Au total, il ressort toutefois que le monde des grandes villes a mieux résisté que ne le prévoyait France urbaine à partir d'une enquête interne. En novembre, l'association présidée par Johanna Rolland annonçait en effet une chute en 2020 d'environ un quart de l'épargne brute et de 5% des recettes réelles de fonctionnement des villes et intercommunalités qu'elle représente.

Les petites communes s'en sortent mieux

Selon la DGFIP, les communes de moins de 3.500 habitants s'en sont mieux sorties financièrement en 2020. Elles ont même bénéficié d'une progression de 1,5% de leur épargne brute, par rapport à 2019. Cela s'explique à la fois par l'évolution de leurs dépenses de fonctionnement (-2%) et de leurs recettes de fonctionnement (-1,3%).

Malgré les tensions sur leur épargne, les grandes villes ont en proportion moins réduit (-10% par rapport à 2019) leurs dépenses réelles d'investissement que l'ensemble des communes (-13,4%) et que le bloc communal dans sa globalité (-11,7%).

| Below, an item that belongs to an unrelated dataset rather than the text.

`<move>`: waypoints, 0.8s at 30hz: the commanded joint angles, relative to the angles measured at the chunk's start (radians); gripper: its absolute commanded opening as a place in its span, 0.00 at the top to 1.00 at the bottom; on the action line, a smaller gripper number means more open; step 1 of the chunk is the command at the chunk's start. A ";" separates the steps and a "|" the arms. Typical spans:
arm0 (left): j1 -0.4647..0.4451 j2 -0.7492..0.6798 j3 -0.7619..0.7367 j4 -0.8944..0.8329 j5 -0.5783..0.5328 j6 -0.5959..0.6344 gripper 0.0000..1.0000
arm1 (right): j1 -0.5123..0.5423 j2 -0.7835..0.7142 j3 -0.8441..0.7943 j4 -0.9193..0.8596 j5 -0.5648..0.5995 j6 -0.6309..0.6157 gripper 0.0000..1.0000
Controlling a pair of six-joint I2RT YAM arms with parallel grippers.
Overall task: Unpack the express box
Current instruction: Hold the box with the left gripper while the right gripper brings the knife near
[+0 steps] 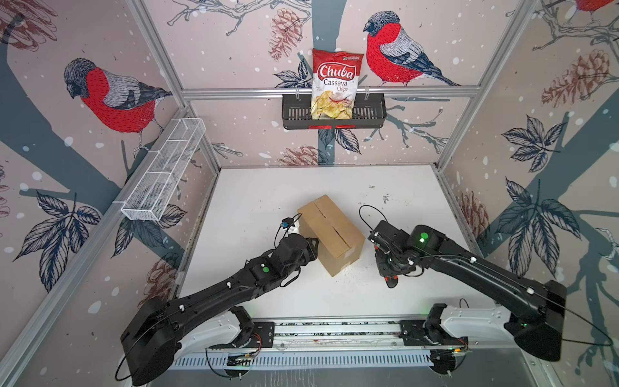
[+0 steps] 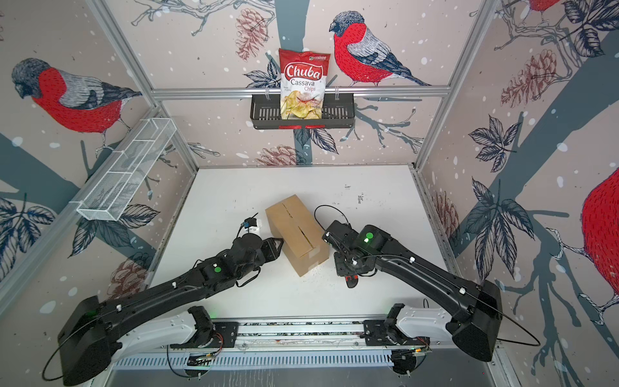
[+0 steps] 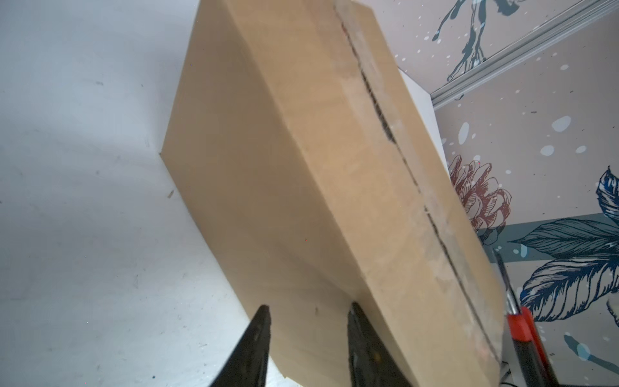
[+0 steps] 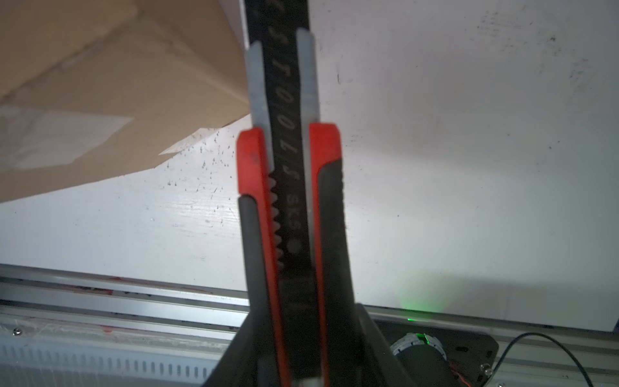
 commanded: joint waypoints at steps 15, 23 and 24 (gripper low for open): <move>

Toutefois, la différence entre l'évolution des dépenses réelles d'investissement des groupements à fiscalité propre de plus de 200.000 habitants (-7,9%) et celle des intercommunalités à fiscalité propre (-7,5%) dans leur ensemble est ténue. Pour financer leurs investissements, les grandes villes et les intercommunalités de plus de 200.000 habitants ont augmenté nettement leur recours à l'emprunt (respectivement +13,7% et +34,4%). Le contraste avec les choix faits par les communes de moins de 3.500 habitants est fort : celles-ci ont baissé leurs dépenses réelles d'investissement de 15,3% (par rapport à l'année précédente) et leur recours au crédit a chuté de 32%.

Les collectivités pourront "accompagner la reprise"

Les recettes réelles de fonctionnement du bloc communal ("données des communes et des groupements à fiscalité propre sans consolidation") accusent un recul de 1,1% en 2020 (après +2,5% en 2019). "Ceci s'explique par le recul des autres impôts et taxes (-3,4%) et la contraction des autres produits de fonctionnement (-10,5%), notamment les recettes liées à la fourniture de prestations de services (à caractère social, périscolaire ou culturel) et les revenus des immeubles (respectivement -31,3% et -7,8%)", détaille Bercy. Quant aux dépenses réelles de fonctionnement, elles sont "quasi stables". Résultat : l'épargne brute du bloc communal s'est contractée de 1,2 milliard d'euros (-6,6%) l'an dernier. A 17,1 milliards d'euros, elle se situe à "un niveau comparable à 2018".

Ce 3 mars, la ministre de la Cohésion des territoires indiquait que l'ensemble des collectivités territoriales et de leurs établissements publics ont connu une réduction de leurs recettes de fonctionnement (-1,4%) et une légère hausse de leurs dépenses de fonctionnement (+0,2%). Si l'épargne brute des collectivités a diminué de 3,7 milliards d'euros, les budgets locaux "sont résistants", déclarait Jacqueline Gourault, au Sénat. "La capacité de financement des investissements par les collectivités restera forte. (…) C'est plutôt de bon augure pour accompagner la reprise", concluait deux jours plus tôt son collègue au gouvernement, Olivier Dussopt.